Most of the traditional change detection and identification 
methods are based on the radiometric information from satellite 
or airborne remotely sensed data [Mouat, et al, 1993; Peled, 
1993; Muchoney & Haack, 1994; Jha & Unni, 1994]. These 
methods are based on a comparison between the grey level 
values on two images from different dates. The common 
method of digital image comparison is image differencing. In 
this method, grey level values on two images are subtracted for 
each pixel. If the absolute value of the subtraction is greater 
than a specified threshold then the pixel is defined as a 
"changed" pixel, otherwise it is marked as "no changed" pixel. 
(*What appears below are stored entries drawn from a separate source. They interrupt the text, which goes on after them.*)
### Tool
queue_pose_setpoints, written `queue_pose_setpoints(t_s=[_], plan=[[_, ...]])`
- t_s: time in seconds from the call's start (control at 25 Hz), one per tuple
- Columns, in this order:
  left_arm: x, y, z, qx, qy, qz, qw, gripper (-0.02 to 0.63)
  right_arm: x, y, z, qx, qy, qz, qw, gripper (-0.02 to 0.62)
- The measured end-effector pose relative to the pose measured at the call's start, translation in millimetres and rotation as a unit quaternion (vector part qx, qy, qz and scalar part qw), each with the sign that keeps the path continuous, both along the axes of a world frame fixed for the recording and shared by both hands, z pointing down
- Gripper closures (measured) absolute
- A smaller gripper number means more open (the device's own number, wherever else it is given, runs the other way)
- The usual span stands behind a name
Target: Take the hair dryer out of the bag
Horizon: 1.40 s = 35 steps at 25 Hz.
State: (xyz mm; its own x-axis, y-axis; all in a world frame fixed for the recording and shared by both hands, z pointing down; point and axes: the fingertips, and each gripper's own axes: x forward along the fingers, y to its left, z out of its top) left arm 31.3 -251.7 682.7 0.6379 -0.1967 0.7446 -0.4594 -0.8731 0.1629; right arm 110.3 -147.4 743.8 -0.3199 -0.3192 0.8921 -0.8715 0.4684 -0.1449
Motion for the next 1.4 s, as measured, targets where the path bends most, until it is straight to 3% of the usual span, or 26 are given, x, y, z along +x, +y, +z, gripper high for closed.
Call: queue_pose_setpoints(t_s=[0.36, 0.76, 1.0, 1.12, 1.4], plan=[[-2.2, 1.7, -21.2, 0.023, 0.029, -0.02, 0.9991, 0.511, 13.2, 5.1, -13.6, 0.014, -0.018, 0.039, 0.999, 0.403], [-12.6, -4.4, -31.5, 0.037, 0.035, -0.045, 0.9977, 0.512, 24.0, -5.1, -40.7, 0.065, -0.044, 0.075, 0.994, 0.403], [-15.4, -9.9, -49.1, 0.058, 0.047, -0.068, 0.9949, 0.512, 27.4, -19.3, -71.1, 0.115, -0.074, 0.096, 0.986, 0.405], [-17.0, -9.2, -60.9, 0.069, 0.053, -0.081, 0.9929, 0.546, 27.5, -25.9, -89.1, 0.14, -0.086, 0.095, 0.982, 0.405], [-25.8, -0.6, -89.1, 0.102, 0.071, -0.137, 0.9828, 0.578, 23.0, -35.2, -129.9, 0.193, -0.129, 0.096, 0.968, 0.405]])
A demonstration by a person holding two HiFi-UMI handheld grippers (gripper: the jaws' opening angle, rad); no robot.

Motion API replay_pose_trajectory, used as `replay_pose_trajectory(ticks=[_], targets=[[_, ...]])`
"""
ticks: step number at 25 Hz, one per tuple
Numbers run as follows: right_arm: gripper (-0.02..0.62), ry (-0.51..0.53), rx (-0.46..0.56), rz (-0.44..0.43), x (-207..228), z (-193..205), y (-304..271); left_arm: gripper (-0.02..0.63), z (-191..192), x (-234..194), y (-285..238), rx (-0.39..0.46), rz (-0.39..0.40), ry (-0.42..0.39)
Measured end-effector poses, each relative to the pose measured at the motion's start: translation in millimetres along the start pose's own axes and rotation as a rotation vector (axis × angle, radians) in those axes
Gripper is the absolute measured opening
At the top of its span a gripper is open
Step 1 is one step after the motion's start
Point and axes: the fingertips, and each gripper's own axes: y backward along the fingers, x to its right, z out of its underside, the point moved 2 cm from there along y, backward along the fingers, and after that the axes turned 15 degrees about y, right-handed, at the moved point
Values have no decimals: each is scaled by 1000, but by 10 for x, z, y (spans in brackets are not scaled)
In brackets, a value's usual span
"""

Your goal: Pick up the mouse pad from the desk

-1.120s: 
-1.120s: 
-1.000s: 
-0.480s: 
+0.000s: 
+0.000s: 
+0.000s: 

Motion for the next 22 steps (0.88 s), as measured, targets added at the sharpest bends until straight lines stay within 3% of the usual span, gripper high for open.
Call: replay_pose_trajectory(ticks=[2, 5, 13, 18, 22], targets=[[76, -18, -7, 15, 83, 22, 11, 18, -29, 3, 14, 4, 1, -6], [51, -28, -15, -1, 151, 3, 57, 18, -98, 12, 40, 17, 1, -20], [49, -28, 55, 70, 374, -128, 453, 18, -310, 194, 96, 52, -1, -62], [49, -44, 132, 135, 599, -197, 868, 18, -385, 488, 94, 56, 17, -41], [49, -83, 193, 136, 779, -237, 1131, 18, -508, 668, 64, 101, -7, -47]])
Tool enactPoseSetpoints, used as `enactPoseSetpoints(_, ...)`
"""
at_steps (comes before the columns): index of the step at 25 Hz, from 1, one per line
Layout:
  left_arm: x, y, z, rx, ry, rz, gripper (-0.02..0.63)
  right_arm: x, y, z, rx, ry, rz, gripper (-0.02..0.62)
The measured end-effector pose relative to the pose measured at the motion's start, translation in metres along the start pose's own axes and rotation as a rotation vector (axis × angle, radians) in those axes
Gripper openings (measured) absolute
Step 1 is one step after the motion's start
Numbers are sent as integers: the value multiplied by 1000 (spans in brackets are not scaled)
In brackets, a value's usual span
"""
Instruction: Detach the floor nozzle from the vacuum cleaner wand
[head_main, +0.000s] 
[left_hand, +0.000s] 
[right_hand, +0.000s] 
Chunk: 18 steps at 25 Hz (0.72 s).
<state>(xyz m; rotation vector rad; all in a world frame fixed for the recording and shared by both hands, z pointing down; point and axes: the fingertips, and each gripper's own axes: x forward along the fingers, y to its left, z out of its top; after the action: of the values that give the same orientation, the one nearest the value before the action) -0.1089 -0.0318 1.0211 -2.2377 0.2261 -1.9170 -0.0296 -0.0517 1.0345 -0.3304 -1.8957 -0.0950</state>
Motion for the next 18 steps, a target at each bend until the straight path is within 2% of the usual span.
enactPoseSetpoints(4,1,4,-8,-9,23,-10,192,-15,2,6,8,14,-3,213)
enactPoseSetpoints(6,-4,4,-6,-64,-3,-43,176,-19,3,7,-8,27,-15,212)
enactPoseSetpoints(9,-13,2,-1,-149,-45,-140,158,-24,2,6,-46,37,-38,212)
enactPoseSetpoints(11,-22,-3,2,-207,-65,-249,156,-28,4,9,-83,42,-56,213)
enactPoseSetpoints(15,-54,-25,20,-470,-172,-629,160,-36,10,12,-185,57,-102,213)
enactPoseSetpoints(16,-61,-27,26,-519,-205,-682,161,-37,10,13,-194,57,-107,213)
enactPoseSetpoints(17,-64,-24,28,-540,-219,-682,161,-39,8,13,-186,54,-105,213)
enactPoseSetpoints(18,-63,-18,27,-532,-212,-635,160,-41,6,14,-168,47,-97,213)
The major problem of these methods is the accuracy level of 
separating regions of change/no-change and identifying the type 
of change. In most studies, the thresholds are set empirically. To 
improve these methods, the analysts are looking for more 
automation. On the other hand, the automation processes, suffer 
from complex and uncertainty of the objects recognition. In the 
last years, most of the studies of change identification use the 
post-classification approach. In this approach two images of 
different epochs are classified and then, a pixel by pixel 
comparison is implemented. An example of these studies is the 
work of Muchoney & Haack [1994]. The major effort of these 
studies was to improve the classification method. Other research 
studies developed fuzzy logic algorithms to improve the 
classification methods [Bellacicco, 1996; Warner & Shank, 
1997, Metternicht, 1999]. The problem of these works is the 
fact that they were based on single pixels classification, without 
taking into consideration entire objects. In recent years more 
and more identification methods were developed by using 
segmentation techniques to extract separate objects from the 
images [Tilton, J.C., 1998]. In this study [Tilton, 1998], the 
image is segmented using only radiometric criteria by using the 
Euclidean similarity distance. In general, most of the studies are 
focused only on a specific issue, such as improving the 
classification method, identifying thresholds or detecting 
changes for forest monitoring, rather than updating GIS 
databases. 
The purpose of this 'rule-based' research study was the 
development of models and methods for updating the 
Geographical Information System (GIS), combining 
information from different sources, efficiently and 
automatically, as possible. The research focused, mainly, in the 
Change Identification stage. To achieve this objective, a rule 
based system was developed and examined. This system was 
built to integrate and fuse data from various sources. Taken into 
consideration were rules, such as: (a) The radiometric and 
textural parameters; (b) The geometric parameters of the 
objects, such as area, perimeter, compactness, elongation, etc; 
and (c) The topological relationships between objects of the 
same type group (class) and from different layers, as well. 
2. METHODOLOGY 
In this research, updating the spatial database is carried out 
based on the “detecting and identifying changes” approach. 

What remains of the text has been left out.